In a blender or food processor, combine the sour cream, tahini, water, cilantro, lime juice, cumin, sumac, salt, black pepper, green onions, honey, olive oil, garlic, and jalapeño. Process until smooth and creamy.
1/2 cup plain sour cream, 1 Tablespoon honey, 3 Tablespoons extra virgin olive oil, 2 Tablespoons tahini paste, 2 Tablespoons water, 1 cup fresh cilantro, 3 Tablespoons freshly-squeezed lime juice, 3/4 teaspoon ground cumin, 3/4 teaspoon sumac, 1 teaspoon fine sea salt, 1/2 teaspoon freshly-cracked black pepper, 3 green onion sprigs, 2 garlic cloves, 1 jalapeño or serrano pepper
Cover and refrigerate until salad is ready or for up to 24 hours.
Rinse and pat dry the shrimp. Season with Cajun seasoning, 1 tbsp olive or avocado oil, salt, and pepper.
2 pounds large, 1 Tablespoon Cajun seasoning blend, 1 Tablespoon olive oil or avocado oil, 1/2 teaspoon black pepper, 1 teaspoon sea salt
Heat a skillet over medium-high heat and cook the shrimp for 2-3 minutes on each side or until pink and opaque. Set aside to cool.

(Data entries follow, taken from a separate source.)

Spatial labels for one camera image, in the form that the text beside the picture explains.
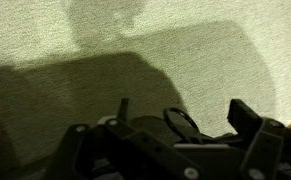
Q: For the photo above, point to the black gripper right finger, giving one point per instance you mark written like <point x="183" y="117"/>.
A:
<point x="263" y="143"/>

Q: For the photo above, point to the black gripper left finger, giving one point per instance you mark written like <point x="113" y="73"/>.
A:
<point x="141" y="150"/>

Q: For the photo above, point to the cream carpet rug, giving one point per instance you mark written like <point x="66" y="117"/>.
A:
<point x="218" y="50"/>

Remove the corn kernels from the cobs. In a large skillet, heat 1 tbsp olive oil or avocado oil over medium heat. Add the corn kernels and sauté for 5-7 minutes, until slightly charred. Set aside to cool.
3 ears of corn
Halve the grape tomatoes, dice the cucumber, finely chop the red onion, and chop the romaine lettuce. Peel, pit, and dice the avocados. Mince the garlic, and chop the fresh chives, dill, and parsley.
1 cup grape tomatoes, 1 cup seedless cucumber, 1/4 large red onion, 6 cups romaine lettuce, 2 avocados, 3 Tablespoons chopped fresh chives, 1 Tablespoon fresh dill, 2 Tablespoons flat-leaf parsley, 2 garlic cloves
In a large salad bowl, combine the chopped romaine lettuce, grape tomatoes, diced cucumber, red onion, charred corn, and cooked shrimp.
Gently fold in the diced avocados.
Pour the dressing over the salad and toss gently to combine.